• Task item:
Return every line of the data below that includes the string "provide".

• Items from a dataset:
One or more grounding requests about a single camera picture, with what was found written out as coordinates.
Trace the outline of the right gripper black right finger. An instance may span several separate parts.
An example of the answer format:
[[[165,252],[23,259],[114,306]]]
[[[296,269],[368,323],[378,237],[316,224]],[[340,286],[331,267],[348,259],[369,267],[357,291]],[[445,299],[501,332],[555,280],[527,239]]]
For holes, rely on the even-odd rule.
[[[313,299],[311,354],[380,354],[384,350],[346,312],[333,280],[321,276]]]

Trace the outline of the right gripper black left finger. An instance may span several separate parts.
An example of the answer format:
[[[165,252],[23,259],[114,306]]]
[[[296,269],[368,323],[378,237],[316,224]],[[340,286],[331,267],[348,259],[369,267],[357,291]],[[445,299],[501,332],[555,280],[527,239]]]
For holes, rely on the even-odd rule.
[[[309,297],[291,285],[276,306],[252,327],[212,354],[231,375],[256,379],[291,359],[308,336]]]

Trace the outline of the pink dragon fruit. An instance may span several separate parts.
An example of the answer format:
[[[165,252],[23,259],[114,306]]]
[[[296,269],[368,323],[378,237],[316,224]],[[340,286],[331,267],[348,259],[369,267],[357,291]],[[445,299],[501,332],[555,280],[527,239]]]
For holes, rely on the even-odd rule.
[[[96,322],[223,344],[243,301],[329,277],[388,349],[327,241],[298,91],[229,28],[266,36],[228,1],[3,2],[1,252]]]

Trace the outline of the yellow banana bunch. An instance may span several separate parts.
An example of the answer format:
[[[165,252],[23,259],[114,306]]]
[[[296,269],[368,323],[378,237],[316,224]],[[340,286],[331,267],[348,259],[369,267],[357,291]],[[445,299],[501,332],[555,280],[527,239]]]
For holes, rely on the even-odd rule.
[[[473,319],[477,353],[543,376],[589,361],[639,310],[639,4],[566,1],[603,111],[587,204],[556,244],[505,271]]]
---
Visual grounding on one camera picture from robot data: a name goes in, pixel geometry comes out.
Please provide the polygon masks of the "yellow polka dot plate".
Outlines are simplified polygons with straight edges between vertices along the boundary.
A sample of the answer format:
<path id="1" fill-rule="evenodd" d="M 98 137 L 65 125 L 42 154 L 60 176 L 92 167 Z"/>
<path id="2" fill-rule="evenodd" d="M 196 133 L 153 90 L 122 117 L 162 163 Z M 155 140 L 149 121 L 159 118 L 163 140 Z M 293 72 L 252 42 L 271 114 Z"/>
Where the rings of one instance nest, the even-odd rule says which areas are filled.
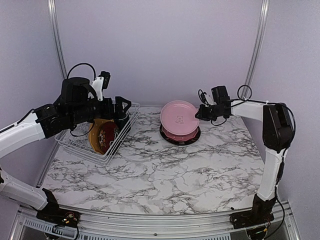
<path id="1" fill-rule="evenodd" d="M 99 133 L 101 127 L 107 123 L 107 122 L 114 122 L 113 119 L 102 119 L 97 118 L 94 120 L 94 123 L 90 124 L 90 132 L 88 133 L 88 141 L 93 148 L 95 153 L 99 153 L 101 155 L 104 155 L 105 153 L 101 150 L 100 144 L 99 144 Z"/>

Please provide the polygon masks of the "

• The answer:
Please provide the polygon masks of the "yellow polka dot plate".
Please provide the polygon masks of the "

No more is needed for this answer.